● **ABOUT THIS EXERCISE**:
Below are the entries. Transcribe exactly the lines from the one with "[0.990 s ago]" through the one with "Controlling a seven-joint", ends included, and leave out all others.

Data extracted from a collection:
· · · · ·

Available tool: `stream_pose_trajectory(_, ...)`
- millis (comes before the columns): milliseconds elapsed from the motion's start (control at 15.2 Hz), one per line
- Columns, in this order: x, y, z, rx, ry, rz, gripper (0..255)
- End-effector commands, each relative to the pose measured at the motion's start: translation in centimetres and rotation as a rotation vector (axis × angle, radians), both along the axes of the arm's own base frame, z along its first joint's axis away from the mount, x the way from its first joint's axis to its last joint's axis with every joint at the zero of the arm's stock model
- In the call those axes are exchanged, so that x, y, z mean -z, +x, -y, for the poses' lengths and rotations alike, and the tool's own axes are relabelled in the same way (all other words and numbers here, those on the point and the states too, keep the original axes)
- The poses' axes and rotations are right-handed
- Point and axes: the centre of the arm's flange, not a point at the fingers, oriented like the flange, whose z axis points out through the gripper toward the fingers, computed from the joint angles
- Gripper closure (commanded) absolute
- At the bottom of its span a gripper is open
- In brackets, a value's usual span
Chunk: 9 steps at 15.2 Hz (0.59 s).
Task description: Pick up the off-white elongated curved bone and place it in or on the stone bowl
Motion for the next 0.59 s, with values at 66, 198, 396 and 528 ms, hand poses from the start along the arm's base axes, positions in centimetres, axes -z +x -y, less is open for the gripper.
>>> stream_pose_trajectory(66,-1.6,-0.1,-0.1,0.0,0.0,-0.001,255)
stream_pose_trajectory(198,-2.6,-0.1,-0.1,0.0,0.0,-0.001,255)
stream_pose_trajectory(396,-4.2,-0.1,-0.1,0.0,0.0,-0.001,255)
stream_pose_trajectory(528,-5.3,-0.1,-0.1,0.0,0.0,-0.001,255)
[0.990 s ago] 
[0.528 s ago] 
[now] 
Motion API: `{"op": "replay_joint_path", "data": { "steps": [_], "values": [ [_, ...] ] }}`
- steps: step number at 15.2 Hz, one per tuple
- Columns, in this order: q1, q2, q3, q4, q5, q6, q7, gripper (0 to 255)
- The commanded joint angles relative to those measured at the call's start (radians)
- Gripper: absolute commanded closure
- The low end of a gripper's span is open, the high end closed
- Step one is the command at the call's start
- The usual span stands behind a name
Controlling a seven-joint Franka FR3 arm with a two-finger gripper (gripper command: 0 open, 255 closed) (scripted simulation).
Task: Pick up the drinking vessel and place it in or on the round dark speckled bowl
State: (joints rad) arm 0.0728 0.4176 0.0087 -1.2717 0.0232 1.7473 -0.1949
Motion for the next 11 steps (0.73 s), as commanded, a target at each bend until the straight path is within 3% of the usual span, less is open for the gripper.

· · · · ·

● **OUTPUT FOR THIS TASK**:
[0.990 s ago] 
[0.528 s ago] 
[now] 
Motion API: `{"op": "replay_joint_path", "data": { "steps": [_], "values": [ [_, ...] ] }}`
- steps: step number at 15.2 Hz, one per tuple
- Columns, in this order: q1, q2, q3, q4, q5, q6, q7, gripper (0 to 255)
- The commanded joint angles relative to those measured at the call's start (radians)
- Gripper: absolute commanded closure
- The low end of a gripper's span is open, the high end closed
- Step one is the command at the call's start
- The usual span stands behind a name
Controlling a seven-joint Franka FR3 arm with a two-finger gripper (gripper command: 0 open, 255 closed) (scripted simulation).

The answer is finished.